I've noticed that when someone meets a soldier (or contacts him or her on a message board), he or she always thanks the soldier for protecting our freedom. The person saying this may even disagree with the Iraq War.

I find that interesting. Here we are in a war of aggression against a nation that was repeatedly proven not to be a threat to us in any way. There were not WMDs, there was no "imminent threat," and there were no terrorist strongholds, period.

So how can a soldier in Iraq be "protecting our freedom" when our freedom wasn't in any danger to begin with? In fact, because of the war and 9/11, the government has justified the removal of our freedoms. The Iraq War has literally resulted in less freedom than before. Now, that's not the fault of the soldiers, but to say that they protected our freedom when it was in no danger, and the action that they took part in ended up being the justification for less freedom seems a bit deluded to me.

Now, in the general sense, during wars against foes that were a very real threat to us (like Hitler and Japan in WWII), the soldiers did protect our freedom.
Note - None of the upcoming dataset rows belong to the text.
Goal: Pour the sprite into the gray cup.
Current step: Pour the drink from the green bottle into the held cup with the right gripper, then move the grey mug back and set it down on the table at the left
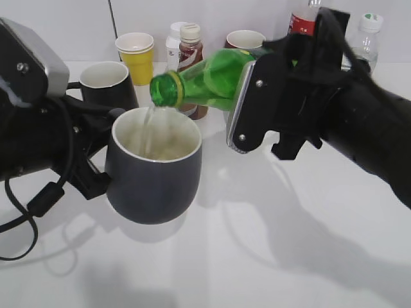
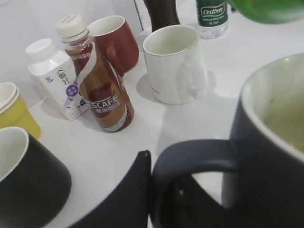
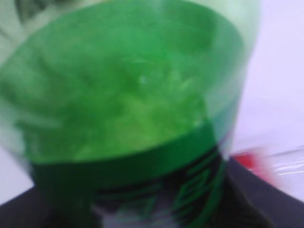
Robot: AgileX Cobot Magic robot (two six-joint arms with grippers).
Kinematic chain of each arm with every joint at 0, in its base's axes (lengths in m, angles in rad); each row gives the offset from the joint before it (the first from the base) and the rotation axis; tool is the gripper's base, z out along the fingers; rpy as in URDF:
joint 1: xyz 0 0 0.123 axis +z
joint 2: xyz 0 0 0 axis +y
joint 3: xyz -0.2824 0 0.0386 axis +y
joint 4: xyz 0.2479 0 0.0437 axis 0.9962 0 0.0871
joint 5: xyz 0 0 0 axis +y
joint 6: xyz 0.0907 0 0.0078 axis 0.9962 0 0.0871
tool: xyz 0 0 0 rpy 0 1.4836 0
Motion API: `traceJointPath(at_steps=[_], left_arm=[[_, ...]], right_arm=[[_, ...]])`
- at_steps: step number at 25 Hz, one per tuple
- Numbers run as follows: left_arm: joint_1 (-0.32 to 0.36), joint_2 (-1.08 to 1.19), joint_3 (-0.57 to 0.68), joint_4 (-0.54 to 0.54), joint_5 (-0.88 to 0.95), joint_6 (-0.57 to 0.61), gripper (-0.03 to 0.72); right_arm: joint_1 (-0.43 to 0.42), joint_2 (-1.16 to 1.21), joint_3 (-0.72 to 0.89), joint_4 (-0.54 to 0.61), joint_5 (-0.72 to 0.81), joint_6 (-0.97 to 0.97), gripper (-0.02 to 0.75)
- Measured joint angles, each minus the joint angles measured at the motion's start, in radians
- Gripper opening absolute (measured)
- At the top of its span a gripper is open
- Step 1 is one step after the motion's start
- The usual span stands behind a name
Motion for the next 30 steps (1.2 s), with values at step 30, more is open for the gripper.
traceJointPath(at_steps=[30], left_arm=[[0.208, 0.457, 0.050, -0.580, -0.656, 0.188, 0.050]], right_arm=[[-0.060, -0.060, 0.127, -0.322, 0.069, 1.537, 0.431]])
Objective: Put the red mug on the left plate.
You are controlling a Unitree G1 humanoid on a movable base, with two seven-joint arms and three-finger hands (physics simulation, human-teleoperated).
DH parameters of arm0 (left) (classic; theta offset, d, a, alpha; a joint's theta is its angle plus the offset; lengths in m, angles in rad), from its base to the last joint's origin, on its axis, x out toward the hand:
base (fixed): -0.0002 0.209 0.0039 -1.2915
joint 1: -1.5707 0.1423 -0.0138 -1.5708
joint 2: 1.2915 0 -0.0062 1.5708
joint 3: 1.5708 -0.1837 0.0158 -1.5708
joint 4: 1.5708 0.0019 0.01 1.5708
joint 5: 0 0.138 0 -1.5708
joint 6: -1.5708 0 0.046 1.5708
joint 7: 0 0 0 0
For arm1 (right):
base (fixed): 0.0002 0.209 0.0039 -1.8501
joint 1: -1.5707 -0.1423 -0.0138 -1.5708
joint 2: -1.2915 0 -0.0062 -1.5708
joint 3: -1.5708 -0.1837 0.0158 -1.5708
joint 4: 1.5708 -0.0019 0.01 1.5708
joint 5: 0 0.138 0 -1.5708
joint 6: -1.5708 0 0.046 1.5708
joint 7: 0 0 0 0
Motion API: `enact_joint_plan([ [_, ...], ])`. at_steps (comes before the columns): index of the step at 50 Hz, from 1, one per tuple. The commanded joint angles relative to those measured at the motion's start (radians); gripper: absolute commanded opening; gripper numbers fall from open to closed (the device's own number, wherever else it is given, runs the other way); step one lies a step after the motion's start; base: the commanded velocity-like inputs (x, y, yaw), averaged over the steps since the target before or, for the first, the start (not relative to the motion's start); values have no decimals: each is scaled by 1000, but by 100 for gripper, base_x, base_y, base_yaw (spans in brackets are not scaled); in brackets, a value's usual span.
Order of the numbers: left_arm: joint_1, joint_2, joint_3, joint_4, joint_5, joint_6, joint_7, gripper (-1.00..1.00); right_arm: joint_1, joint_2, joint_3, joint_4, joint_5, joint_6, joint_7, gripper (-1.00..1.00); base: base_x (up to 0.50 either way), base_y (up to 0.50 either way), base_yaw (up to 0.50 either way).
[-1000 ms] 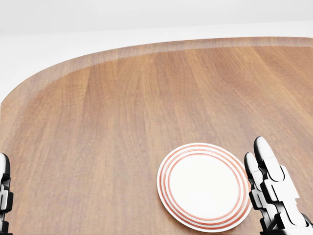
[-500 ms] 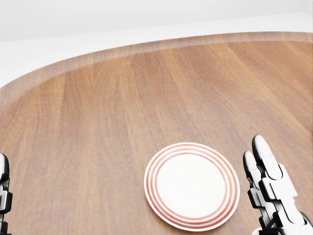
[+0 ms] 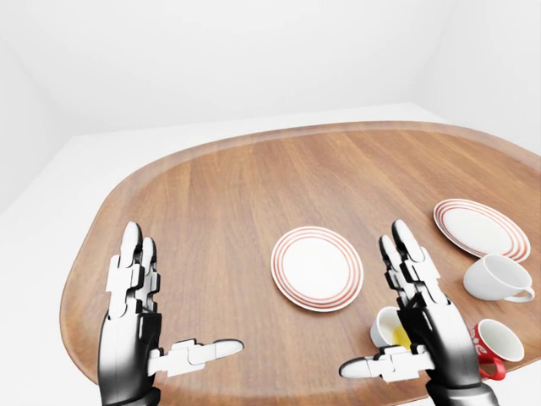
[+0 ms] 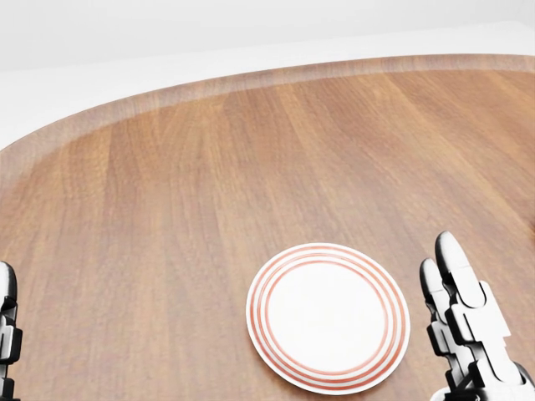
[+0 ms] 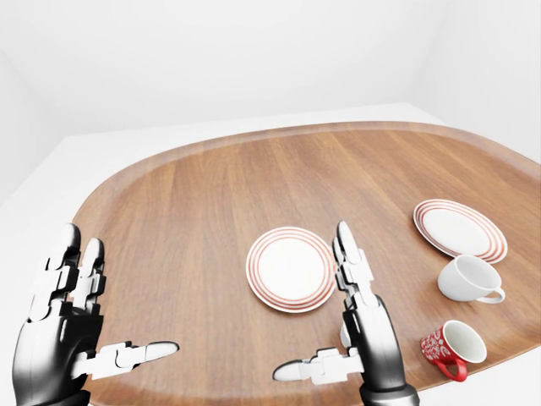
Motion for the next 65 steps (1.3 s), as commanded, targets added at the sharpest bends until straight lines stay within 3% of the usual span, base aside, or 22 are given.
enact_joint_plan([
  [1, -5, 0, 0, 5, 0, 2, -1, 100, -34, 13, -17, 20, -79, 38, -54, 100, 0, 0, 0],
  [2, -5, 0, 0, 5, 0, 2, -1, 100, -37, 15, -16, 19, -85, 45, -56, 100, 0, 0, 0],
  [4, -13, 1, -2, 10, 4, 7, 0, 100, -113, 0, 0, 33, -199, 146, -65, 100, 0, 0, 0],
  [6, -16, 2, -5, 11, 5, 10, 2, 100, -194, -12, 26, 52, -350, 146, -96, 100, 0, 0, 0],
  [7, -16, 3, -5, 11, 6, 11, 3, 100, -260, -3, 39, 75, -504, 146, -161, 100, 0, 0, 0],
  [11, -19, 4, -3, 14, 3, 12, 4, 100, -389, -19, 24, 89, -629, 146, -160, 100, 0, 0, 0],
  [14, -22, 3, -1, 17, 2, 14, 4, 100, -455, -29, 9, 113, -802, 146, -185, 100, 0, 0, 0],
  [22, -19, 4, -3, 13, 4, 15, 6, 100, -630, -71, -86, 163, -1201, 146, -28, 100, 0, 0, 0],
  [28, -25, 2, -1, 17, 3, 19, 5, 100, -661, -79, -179, 191, -1343, 146, 39, 100, 0, 0, 0],
  [33, -26, 3, -2, 16, 5, 20, 5, 100, -642, -86, -238, 190, -1313, 146, 60, 100, 0, 0, 0],
  [38, -26, -1, 6, 20, -2, 16, 2, 100, -574, -98, -320, 238, -1370, 146, 72, 100, 0, 0, 0],
  [54, -36, -7, 13, 23, -1, 25, -5, 100, -452, -86, -601, 331, -1177, 146, 1, 100, 0, 0, 0],
  [65, -40, -11, 15, 24, -1, 30, -9, 100, -437, -121, -697, 426, -1097, 146, -36, 100, 0, 0, 0],
])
We needed them and we need them today to protect our freedom against legitimate threats to our sovreignty.

But a soldier in the Iraq War, or from Desert Storm, or from Vietnam, their fighting wasn't to protect our freedom. In Iraq they're fighting to preserve freedom for the Iraqis. During Desert Storm, they were fighting for Kuwait's interests, not ours. Vietnam was no threat to us, either, but paranoia over the spread of communism launched us into that conflict as well.

Yet people fall all over themselves to praise our troops for doing something they didn't do. I'm not going to pretend I know the reasons each person has for signing up for the armed services, and I'm not saying all the soldiers are bushies or corporate neocons or anything like that. I certainly respect them because their job is hazardous, but I'm not going to pretend that they're doing anything for me in this particular conflict.